Ein Klapprad, auch bekannt als „Faltrad“ ist ein Fahrrad mit oftmals kleinen Rädern. Es verfügt zudem über konstruktive Vorrichtungen wie Schnellspanner und/oder Kupplungen sowie Scharniere die es möglich machen, das Rad auf eine Mindestgröße zu zerlegen oder zusammen zu falten. So wird dem Besitzer die Möglichkeit geboten, das Fahrrad in einer Tasche im öffentlichen Verkehr mit Bus und Bahn oder im Kofferraum eines Automobils platzsparend zu transportieren.

Die Geschichte des Klapprades

Das erste Klapprad wurde von dem Briten William Grout erfunden. Im Jahre 1878 ließ er es patentieren. Dieses Modell war ein Hochrad mit Reifen aus Vollgummi, bei dem sich das vordere Rad in vier radiale Segmente zerlegen ließ. In dieser Form fand es zusammen mit dem zusammengefalteten Rahmen Platz im dazugehörigen, dreieckigen Koffer. Im Jahre 1896 erlangte das sogenannte „Faun“ ein Patent. Es handelte sich hierbei um ein Sicherheitsrad, das bereits die Urform des Modernen Rades, den Diamantrahmen aufwies. In der Mitte konnte der Rahmen um die senkrechte Achse gefaltet werden. Noch heute ist dies das gängigste Verfahren für klappbare Räder.

Mit dem Beginn des 20. Jahrhunderts zeigte das Militär in Europa vermehrtes Interesse an Klappfahrrädern und ließ verschiedene Modelle entwickeln und herstellen. BSA stellte im Zweiten Weltkrieg für die Britische Armee ein spezielles Modell her. Hin und wieder verwendeten Fallschirmspringer diese Variante, um sich schneller vom Landeplatz entfernen zu können. Für zivile Fahrer entstand daraus eine spezielle Marke, die heute wieder gebaut wird.
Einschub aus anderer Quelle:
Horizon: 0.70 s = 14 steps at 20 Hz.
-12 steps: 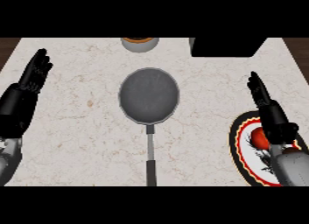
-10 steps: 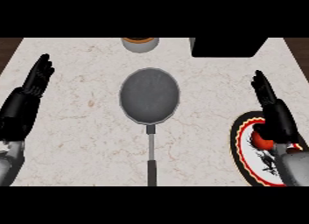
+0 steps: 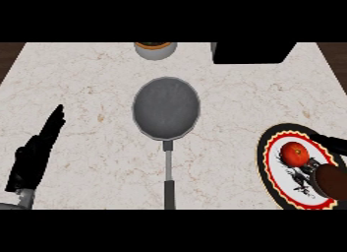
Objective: Pick the tomato from the plate and place it in the pan
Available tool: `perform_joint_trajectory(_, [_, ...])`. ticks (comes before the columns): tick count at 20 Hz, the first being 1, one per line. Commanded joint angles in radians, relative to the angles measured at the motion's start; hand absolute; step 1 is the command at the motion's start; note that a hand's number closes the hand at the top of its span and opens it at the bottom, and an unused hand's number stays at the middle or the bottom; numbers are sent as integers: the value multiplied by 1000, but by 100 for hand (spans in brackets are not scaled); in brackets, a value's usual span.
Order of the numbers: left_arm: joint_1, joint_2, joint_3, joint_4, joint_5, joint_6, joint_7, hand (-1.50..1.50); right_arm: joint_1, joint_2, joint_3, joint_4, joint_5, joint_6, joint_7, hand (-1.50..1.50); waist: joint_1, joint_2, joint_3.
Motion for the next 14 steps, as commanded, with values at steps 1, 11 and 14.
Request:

Für wen eignet sich ein Klapprad?

Global kann man die Benutzer von Falträdern wohl nicht in Alters- oder Gesellschaftsgruppen einreihen. Jugendliche neigen eher nicht dazu, sich ein solches Rad zuzulegen, was aber teilweise an dem hohen Preis liegt. Meist beschäftigen sich Faltradfahrer schon einen Großteil ihres Lebens mit dem Thema Fahrrad. Meist handelt es sich um leidenschaftliche Radfahrer, die die hohe Flexibilität dieses Rades zu schätzen wissen und auch unterwegs mit Bahn oder Bus nicht darauf verzichten möchten. Viele Faltradfahrer interessieren sich für spezielle Modelle wie Liegeräder oder Tandems, weshalb die Spezialradmesse in Germersheim Anlaufpunkt für diese Zielgruppe ist. Seltener entscheiden sich auch Radsportler für ein Faltrad. Durch die verschiedenen Einsatzbereiche teilt sich die Radfahrszene dort in zwei Gruppen.
Was darf ein Faltrad kosten und wo bekommt man es günstig?
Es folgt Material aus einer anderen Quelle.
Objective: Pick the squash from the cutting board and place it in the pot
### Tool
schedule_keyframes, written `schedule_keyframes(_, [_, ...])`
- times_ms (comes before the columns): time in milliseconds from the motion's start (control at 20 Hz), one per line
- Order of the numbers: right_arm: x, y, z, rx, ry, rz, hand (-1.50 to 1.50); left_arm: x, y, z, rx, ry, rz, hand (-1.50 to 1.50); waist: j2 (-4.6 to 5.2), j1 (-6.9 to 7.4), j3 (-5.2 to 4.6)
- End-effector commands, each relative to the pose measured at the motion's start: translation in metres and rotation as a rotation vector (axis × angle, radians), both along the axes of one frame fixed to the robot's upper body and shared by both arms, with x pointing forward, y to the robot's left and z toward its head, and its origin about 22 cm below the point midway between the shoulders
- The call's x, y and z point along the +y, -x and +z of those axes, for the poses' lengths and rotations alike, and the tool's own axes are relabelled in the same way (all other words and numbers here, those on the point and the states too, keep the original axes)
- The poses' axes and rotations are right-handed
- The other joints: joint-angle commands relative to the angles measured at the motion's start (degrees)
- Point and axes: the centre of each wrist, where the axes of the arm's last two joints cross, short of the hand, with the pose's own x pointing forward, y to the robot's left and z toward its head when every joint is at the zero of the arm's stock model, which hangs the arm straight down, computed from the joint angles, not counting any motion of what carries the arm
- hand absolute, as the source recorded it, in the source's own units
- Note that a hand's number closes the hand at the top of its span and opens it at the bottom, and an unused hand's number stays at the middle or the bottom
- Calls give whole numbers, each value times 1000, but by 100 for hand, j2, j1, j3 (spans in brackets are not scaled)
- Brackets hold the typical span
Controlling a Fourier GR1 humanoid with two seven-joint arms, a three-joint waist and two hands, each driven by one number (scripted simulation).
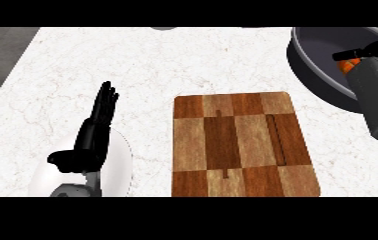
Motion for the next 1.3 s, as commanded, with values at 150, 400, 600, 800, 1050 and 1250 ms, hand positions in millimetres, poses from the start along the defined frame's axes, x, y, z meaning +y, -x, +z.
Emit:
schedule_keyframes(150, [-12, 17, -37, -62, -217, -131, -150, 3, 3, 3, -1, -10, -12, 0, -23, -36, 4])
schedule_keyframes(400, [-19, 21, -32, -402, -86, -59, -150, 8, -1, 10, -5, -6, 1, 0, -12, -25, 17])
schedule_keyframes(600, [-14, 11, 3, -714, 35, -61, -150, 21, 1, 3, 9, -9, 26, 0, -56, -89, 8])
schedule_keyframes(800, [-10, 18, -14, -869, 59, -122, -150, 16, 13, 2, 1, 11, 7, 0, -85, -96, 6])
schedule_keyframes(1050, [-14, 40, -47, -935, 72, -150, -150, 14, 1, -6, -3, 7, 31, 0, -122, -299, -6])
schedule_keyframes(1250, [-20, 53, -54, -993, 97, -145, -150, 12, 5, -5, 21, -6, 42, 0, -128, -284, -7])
Die Preise bewegen sich zwischen 111€ bis hin zu 1.200€ und mehr. Hier ist es ratsam, sich vorher einige Informationen zu den breit gefächerten Angeboten einzuholen und zu überlegen, ob man ein neues oder ein gebrauchtes Faltrad bevorzugt. Hier gibt es verschiedene Angebote im Internet, auf speziellen Messen oder im Fachhandel. Für Neueinsteiger empfiehlt es sich, sich umfassend in das Thema Klapprad einzulesen.